O Rio Grande do Sul reforça sua posição estratégica na safra de soja 2025/26, segundo dados da TF Agroeconômica. Para entrega em outubro e pagamento em 15 de outubro, os preços no porto foram registrados em R$ 141,00 por saca, com leve queda semanal de 0,70%.
No interior do estado, as cotações médias ficaram em torno de R$ 131,00/sc (-0,76%) nas praças de Cruz Alta, Passo Fundo, Santa Rosa e São Luiz. Em Panambi, o mercado físico apresentou recuo mais acentuado, com o preço de pedra caindo para R$ 120,00/sc, reflexo da resistência dos produtores às negociações.
Em Santa Catarina, o mercado segue estável e equilibrado, sustentado pela autossuficiência logística e capacidade de armazenagem. Apesar da ausência de novos dados de plantio e comercialização, o estado demonstra resiliência às oscilações de frete.
No porto de São Francisco do Sul, a saca foi cotada a R$ 139,32, com leve recuo de 0,36%.
Com projeção de 21,96 milhões de toneladas, o Paraná mantém-se como um dos principais produtores de soja do Brasil.

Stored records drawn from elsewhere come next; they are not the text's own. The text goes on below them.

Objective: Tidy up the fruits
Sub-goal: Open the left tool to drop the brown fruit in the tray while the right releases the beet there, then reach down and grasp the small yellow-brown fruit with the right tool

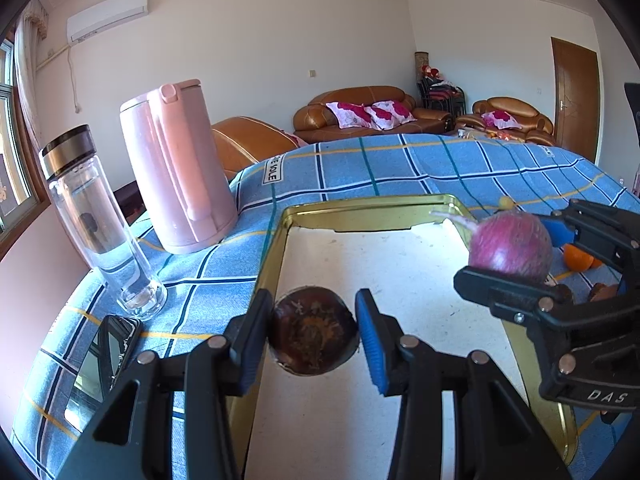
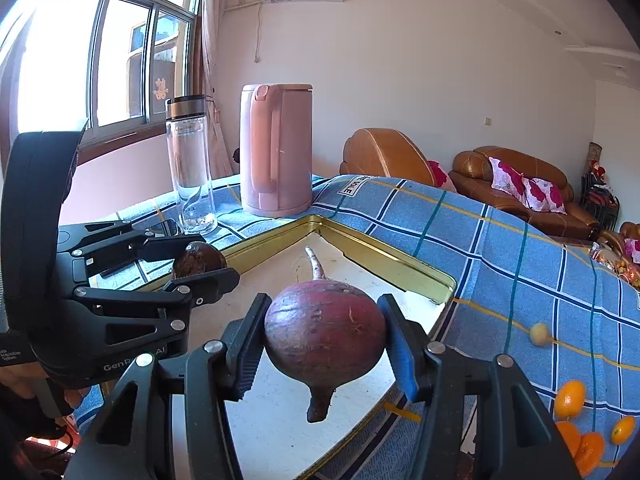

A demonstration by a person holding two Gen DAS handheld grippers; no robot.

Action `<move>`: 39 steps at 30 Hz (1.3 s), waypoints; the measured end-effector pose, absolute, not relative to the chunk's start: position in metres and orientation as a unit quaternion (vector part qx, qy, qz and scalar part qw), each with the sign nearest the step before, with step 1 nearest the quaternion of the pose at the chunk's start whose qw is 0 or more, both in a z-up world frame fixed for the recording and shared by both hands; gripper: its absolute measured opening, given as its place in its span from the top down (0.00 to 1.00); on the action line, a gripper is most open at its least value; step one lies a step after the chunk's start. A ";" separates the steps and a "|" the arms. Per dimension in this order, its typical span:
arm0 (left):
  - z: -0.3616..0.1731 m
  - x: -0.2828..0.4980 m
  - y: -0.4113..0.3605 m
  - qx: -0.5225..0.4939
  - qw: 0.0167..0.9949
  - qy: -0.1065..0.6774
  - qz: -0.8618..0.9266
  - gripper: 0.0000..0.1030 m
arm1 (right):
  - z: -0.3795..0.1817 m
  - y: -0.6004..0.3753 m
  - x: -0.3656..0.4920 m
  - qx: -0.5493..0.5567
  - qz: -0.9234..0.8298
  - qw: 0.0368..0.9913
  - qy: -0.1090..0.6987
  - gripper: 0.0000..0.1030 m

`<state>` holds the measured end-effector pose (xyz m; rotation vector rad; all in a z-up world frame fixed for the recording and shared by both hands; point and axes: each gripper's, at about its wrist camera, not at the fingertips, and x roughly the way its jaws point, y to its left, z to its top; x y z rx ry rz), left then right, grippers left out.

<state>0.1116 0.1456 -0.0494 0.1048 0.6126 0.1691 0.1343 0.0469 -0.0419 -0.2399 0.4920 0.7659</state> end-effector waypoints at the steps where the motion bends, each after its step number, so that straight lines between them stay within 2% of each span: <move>1: -0.050 0.113 0.146 0.054 0.948 0.304 0.084 0.56 | -0.043 0.049 0.134 -0.117 0.369 0.890 0.239 0.45; 26: -0.058 0.130 0.151 0.082 0.929 0.355 0.070 0.55 | -0.071 0.073 0.145 -0.144 0.360 0.872 0.299 0.45; 27: -0.058 0.130 0.152 0.080 0.929 0.353 0.070 0.53 | -0.071 0.073 0.144 -0.145 0.360 0.872 0.299 0.45; 29: -0.055 0.126 0.154 0.073 0.934 0.342 0.077 0.36 | -0.071 0.073 0.143 -0.145 0.362 0.872 0.298 0.45; 30: -0.053 0.122 0.155 0.071 0.937 0.331 0.084 0.33 | -0.069 0.073 0.140 -0.144 0.361 0.874 0.292 0.42; 31: -0.051 0.118 0.156 0.067 0.940 0.321 0.089 0.27 | -0.067 0.070 0.138 -0.143 0.355 0.879 0.284 0.36; 33: -0.046 0.109 0.158 0.050 0.947 0.303 0.093 0.15 | -0.062 0.064 0.135 -0.139 0.343 0.888 0.272 0.29; 34: -0.044 0.103 0.159 0.042 0.950 0.293 0.097 0.09 | -0.059 0.059 0.133 -0.134 0.342 0.890 0.269 0.29; 39: -0.037 0.076 0.154 0.018 0.961 0.255 0.103 0.07 | -0.045 0.026 0.109 -0.132 0.331 0.903 0.240 0.29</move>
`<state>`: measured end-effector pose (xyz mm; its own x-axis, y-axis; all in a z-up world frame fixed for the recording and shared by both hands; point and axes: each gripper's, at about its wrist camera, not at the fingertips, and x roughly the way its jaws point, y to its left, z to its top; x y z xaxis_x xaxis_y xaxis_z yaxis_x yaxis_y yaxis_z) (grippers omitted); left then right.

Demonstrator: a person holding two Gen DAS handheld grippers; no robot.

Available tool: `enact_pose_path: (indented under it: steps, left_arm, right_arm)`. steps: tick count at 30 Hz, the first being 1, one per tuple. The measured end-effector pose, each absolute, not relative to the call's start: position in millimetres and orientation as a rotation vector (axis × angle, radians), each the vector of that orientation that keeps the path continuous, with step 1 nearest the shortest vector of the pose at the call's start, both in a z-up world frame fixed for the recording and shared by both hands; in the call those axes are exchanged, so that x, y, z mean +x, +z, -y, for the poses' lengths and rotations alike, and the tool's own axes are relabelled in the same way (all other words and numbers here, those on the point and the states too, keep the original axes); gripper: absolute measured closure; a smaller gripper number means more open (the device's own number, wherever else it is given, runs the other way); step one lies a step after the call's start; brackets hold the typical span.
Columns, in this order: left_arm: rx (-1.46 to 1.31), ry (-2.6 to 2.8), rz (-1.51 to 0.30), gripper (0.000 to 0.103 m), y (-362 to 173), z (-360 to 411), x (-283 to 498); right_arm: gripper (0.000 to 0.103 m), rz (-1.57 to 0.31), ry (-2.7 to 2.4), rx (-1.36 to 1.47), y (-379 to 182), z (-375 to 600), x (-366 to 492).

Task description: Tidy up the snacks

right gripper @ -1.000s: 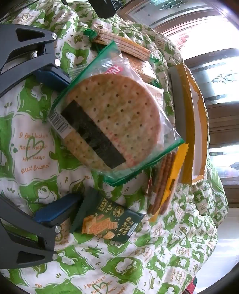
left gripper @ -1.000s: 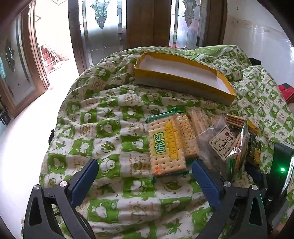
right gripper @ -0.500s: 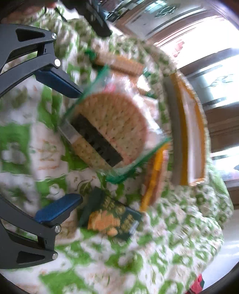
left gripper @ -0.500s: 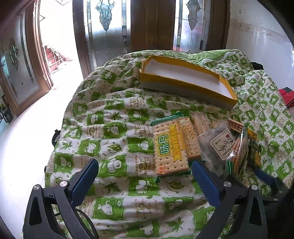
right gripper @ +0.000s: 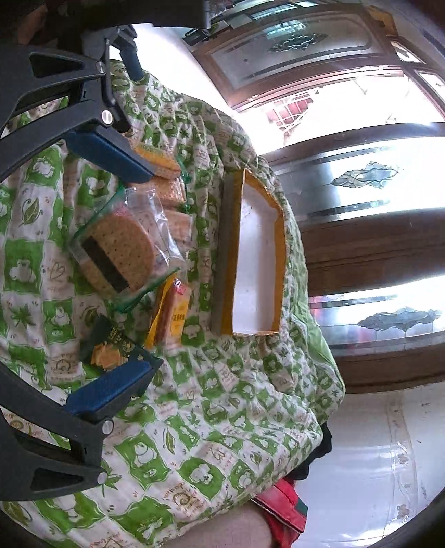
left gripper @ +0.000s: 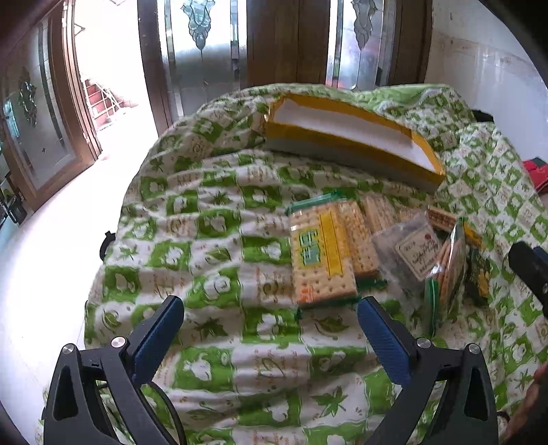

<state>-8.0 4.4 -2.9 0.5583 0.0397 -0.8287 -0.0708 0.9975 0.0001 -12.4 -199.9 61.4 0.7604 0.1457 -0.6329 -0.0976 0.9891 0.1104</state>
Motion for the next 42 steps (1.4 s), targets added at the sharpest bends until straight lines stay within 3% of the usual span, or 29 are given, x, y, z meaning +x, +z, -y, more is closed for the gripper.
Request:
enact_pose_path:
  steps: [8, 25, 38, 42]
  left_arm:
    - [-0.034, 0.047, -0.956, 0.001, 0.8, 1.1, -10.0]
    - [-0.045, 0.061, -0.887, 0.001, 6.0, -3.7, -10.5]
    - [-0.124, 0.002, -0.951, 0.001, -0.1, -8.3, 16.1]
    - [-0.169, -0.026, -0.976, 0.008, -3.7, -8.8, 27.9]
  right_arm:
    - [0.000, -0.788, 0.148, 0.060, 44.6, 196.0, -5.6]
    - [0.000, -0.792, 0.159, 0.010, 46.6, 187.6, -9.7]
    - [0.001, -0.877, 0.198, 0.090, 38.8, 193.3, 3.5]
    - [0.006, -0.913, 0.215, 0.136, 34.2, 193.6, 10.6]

Os preços variam conforme as praças:
Paranaguá: R$ 140,98/sc (-0,33%)
Cascavel: R$ 128,05/sc (-0,19%)
Maringá: R$ 128,96/sc (-0,15%)
Ponta Grossa: R$ 131,77/sc (-0,06%)
Pato Branco: R$ 139,32/sc (-0,36%)
No mercado de balcão, Ponta Grossa registrou preço médio de R$ 120,00/sc.
No Mato Grosso do Sul, o mercado apresentou comportamento estável, com foco na preservação das margens de custeio.
Nas principais praças — Dourados, Campo Grande, Maracaju e Sidrolândia —, o preço spot ficou em R$ 123,73/sc (-0,98%). Já em Chapadão do Sul, houve leve alta de 0,07%, com R$ 120,40/sc.
O Mato Grosso, maior produtor nacional, segue consolidando sua liderança no plantio de soja.
Campo Verde, Primavera do Leste e Rondonópolis: R$ 121,28/sc (+0,67%)
Lucas do Rio Verde, Nova Mutum e Sorriso: R$ 119,48/sc (-0,02%)
Após dias de forte volatilidade, a soja abriu a sexta-feira (31) com leve estabilidade na Bolsa de Chicago (CBOT).
Por volta das 7h15 (horário de Brasília), as cotações recuavam entre 0,25 e 1,50 ponto, mantendo-se acima de US$ 11,00/bushel.
Janeiro/26: US$ 11,06/bushel
Maio/26: US$ 11,25/bushel
O mercado se mantém cauteloso diante de possíveis compras chinesas. Nesta semana, a estatal COFCO confirmou a aquisição de 180 mil toneladas de soja norte-americana, o que trouxe leve otimismo, embora insuficiente para indicar uma tendência firme.
Na quinta-feira (30), os contratos de soja em Chicago encerraram o pregão em alta, impulsionados pelas expectativas de novos volumes chineses.
Novembro/25: +1,04%, a US$ 1.091,50/bushel
Janeiro/26: +1,21%, a US$ 1.107,75/bushel
Entre os derivados:
Farelo de soja (dezembro): +2,24%, a US$ 315,6/tonelada curta
Óleo de soja: -1,02%, a US$ 49,65/libra-peso
O impulso ganhou força após o Secretário do Tesouro dos EUA, Scott Bessent, afirmar que a China comprará 12 milhões de toneladas até janeiro e 25 milhões nos próximos três anos.
Apesar do otimismo, analistas como Ben Potter (Farm Progress) e Tommy Grisafi (Ag Bull Marketing) destacam que faltam detalhes sobre os prazos e volumes reais dessas compras.
Eles alertam para limitações logísticas dos EUA e lembram que a China pode adotar um ritmo gradual de aquisição, como ocorreu entre 2018 e 2019.
Assim, o sentimento predominante entre os traders segue de espera e verificação. O equilíbrio entre discurso diplomático e execução comercial efetiva será determinante para o rumo das próximas sessões em Chicago e para o comportamento do mercado físico no Brasil.
Fonte: Portal do Agronegócio | TF Agroeconômica | CBOT.